I see also this one as needlessly reductionist. By that logic also taking a day off from work to interview for a new job is gambling.

The difference I gave are also more than just motive. With insurances you are supposed to desire the risky activity (owning an house, booking a trip, driving) independently from the payout, and moreover the transition to insurance in meant to decrease the variation in outcomes. Two characteristic entirely adverse to the nature of gambling.

In a Russian Roulette analogy, gambling is betting money on who wins pushing people to play more and more as the payout increases hoping to leave a winner; insurance is more complex, it is taking an already running game that you had already chosen to play for your own reason with no money involved and introducing a fee that will payout to the loser's family. You are not supposed to want to "win" that bet, actually it is part of the insurer job to make sure of that.

It is still in the category of "financial probabilistic interaction" which is just one of various requirements for gambling.


There is also a difference in pricing.

Gambling is priced as a game, a personal luxury. You pay quite little for a vanishingly small chance at a payout. Notice how there are very few people who actually ever "count on" a lottery ticket to pay out.

Insurance, on the other hand, is priced for the market. People will simply go somewhere else if the insurance company is taking too large of a slice.

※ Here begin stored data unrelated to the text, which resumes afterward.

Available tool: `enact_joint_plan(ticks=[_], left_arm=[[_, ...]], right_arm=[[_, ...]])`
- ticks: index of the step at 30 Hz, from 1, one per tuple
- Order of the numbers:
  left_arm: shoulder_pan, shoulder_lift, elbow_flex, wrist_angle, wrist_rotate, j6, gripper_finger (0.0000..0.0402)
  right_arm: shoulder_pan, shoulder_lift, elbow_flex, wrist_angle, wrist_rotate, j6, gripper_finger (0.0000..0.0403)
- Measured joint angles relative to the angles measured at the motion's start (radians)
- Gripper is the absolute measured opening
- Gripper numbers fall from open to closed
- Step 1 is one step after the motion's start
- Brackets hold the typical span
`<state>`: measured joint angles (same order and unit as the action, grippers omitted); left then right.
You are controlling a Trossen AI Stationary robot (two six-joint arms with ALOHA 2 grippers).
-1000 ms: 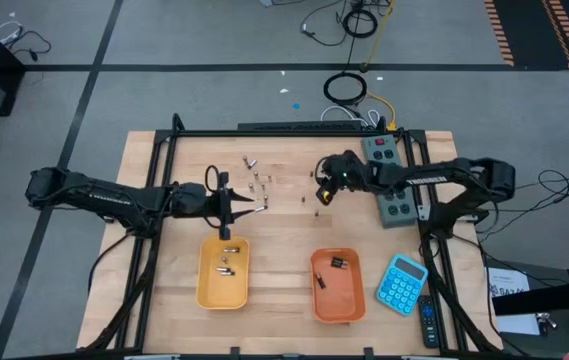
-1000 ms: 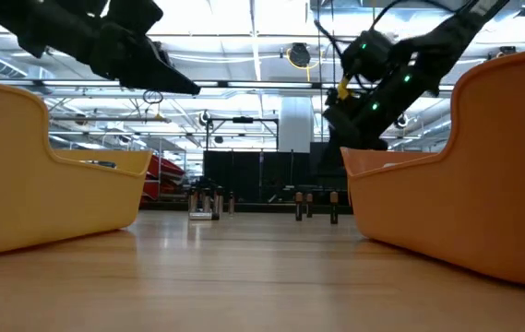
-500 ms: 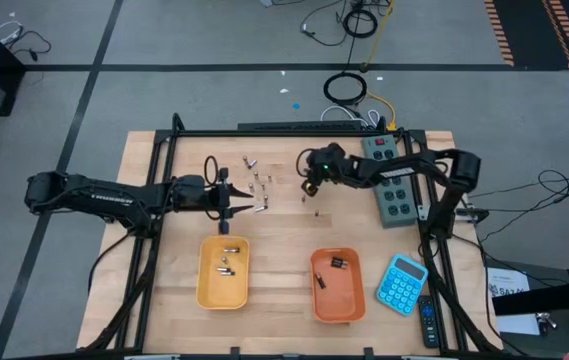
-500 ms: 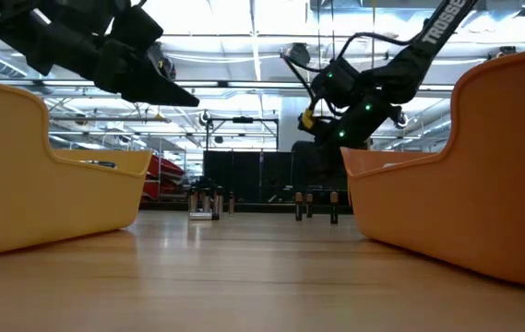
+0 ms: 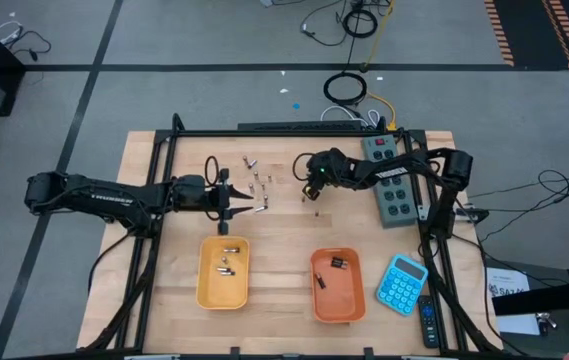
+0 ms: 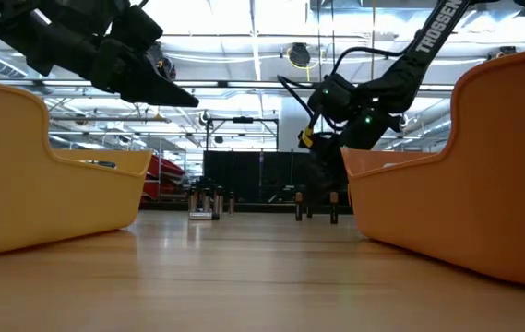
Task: Sort batteries
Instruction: Put the black battery into the orange bin
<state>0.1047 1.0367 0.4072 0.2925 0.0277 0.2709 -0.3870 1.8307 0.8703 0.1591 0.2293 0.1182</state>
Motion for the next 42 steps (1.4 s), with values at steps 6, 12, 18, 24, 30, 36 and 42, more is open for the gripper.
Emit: enact_joint_plan(ticks=[6,12,18,24,30,36,42], left_arm=[[0.000,0.000,0.000,-0.003,0.000,0.001,0.0134],[0.000,0.000,0.000,-0.003,0.000,0.006,0.0134],[0.000,0.000,0.000,-0.008,0.000,0.005,0.0134],[0.000,0.000,0.000,-0.037,0.000,-0.001,0.0134],[0.000,0.000,0.000,-0.064,0.004,-0.029,0.0134],[0.000,0.000,0.000,-0.067,0.006,-0.034,0.0134],[0.000,0.000,0.000,-0.060,0.006,-0.080,0.0134]], right_arm=[[0.000,0.004,0.000,0.005,0.000,-0.004,0.0107],[0.000,0.004,0.000,0.011,0.001,-0.010,0.0018],[0.000,-0.013,0.001,-0.037,0.001,-0.012,0.0014],[0.055,-0.187,0.001,-0.173,-0.003,-0.032,0.0014],[0.280,-0.391,0.000,-0.347,-0.058,0.014,0.0014],[0.607,-0.499,0.000,-0.389,0.036,0.199,0.0014],[0.835,-0.442,0.000,-0.450,0.187,0.496,0.0014]])
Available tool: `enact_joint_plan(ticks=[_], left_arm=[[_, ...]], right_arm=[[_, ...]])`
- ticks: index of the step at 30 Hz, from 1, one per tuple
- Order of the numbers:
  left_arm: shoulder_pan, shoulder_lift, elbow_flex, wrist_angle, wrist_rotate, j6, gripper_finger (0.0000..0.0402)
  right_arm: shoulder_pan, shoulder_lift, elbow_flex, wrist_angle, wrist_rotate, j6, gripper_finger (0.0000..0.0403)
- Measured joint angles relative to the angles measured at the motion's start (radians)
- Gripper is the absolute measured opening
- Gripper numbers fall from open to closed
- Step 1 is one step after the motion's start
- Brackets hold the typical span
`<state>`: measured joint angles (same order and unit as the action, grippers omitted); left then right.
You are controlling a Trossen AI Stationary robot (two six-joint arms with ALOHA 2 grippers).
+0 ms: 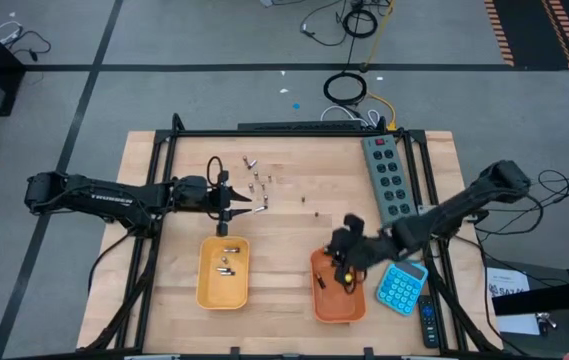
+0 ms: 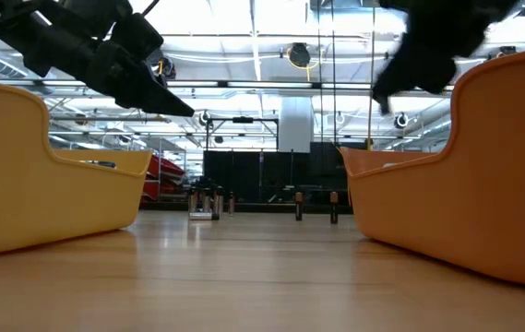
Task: Sort batteries
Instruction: Put the black battery into the orange bin
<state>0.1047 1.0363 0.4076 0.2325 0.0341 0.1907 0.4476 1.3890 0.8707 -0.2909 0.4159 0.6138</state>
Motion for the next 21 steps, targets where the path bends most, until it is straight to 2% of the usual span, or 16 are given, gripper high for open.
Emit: enact_joint_plan(ticks=[6,14,21], left_arm=[[-0.002,0.000,0.000,0.008,0.000,-0.029,0.0134],[-0.002,0.000,0.001,0.007,0.000,-0.030,0.0134],[-0.002,0.000,0.001,0.005,0.000,-0.037,0.0134]], right_arm=[[0.084,0.120,0.000,-0.008,-0.005,0.226,0.0014],[0.087,0.200,0.000,-0.013,-0.085,0.345,0.0017],[0.084,0.213,-0.001,-0.032,-0.106,0.370,0.0067]])
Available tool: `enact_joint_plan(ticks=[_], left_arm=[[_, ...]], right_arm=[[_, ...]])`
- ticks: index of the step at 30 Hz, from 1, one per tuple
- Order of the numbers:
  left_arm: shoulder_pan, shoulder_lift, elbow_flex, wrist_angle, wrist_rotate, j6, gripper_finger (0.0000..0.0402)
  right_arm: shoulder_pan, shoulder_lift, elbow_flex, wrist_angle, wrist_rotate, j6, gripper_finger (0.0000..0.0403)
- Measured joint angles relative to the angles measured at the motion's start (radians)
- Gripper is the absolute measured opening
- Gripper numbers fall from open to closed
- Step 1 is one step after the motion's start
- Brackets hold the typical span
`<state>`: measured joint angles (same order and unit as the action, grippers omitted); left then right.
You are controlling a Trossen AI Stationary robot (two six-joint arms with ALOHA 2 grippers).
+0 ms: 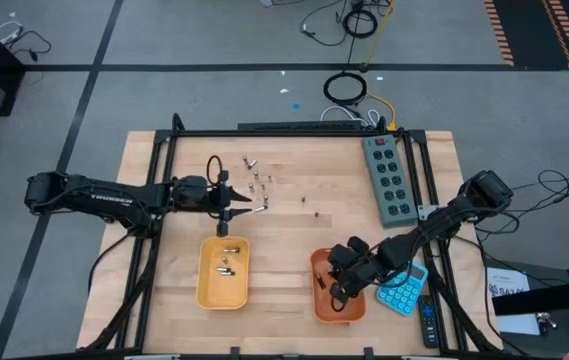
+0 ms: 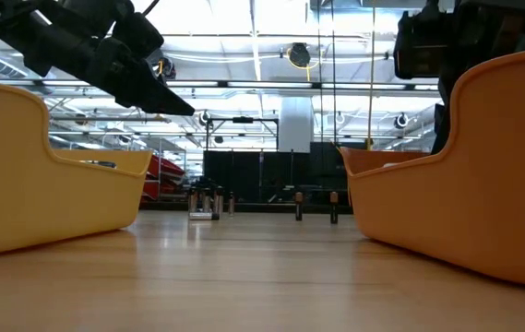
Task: Sort batteries
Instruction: Put the black battery into the orange bin, then put the silver battery into the yellow bin
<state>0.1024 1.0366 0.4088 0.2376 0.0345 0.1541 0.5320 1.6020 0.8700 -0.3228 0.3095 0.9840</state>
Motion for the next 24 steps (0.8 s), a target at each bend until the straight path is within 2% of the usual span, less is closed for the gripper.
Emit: enact_joint_plan(ticks=[16,24], left_arm=[[0.000,0.000,0.000,-0.003,0.000,-0.001,0.0134],[0.000,0.000,0.016,-0.040,0.000,-0.001,0.0134]], right_arm=[[0.000,0.000,0.002,-0.004,0.008,-0.022,0.0065],[0.027,-0.115,0.021,0.010,0.201,-0.154,0.0065]])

In some cases, gambling can start to become insurance, if the gambling market is efficient enough. For example: "Matress Mack" when he insured himself against his "Free matresses if the Astros win the World Series" promotion using phone-in sports betting. Even in this case, however, the "insurance" seems costly at 13 million dollars!


> a mechanical difference

Insurance and gambling have very different legal regulations in almost every jurisdiction.


There was a slumlord in my area that used to buy flood insurance before a major flood, and then put a bunch of broken appliances in the units, prior to the flood, to claim the damages.


That sounds like insurance fraud. At least if that person declared known broken appliances as working I am almost sure it is insurance fraud.


For sure, the guy was a scumbag.


What you are outlining are the "extra steps" that the GP was alluding to. We call it "risks" but it turns out to be a kind of a gamble that the insurance company takes us up on, but with the house advantage.


But then it is the insurance that is betting on you. Sort of like a Mr Beast video.

I would reserve gambling for something offered to some kind of a consumer/costumer market.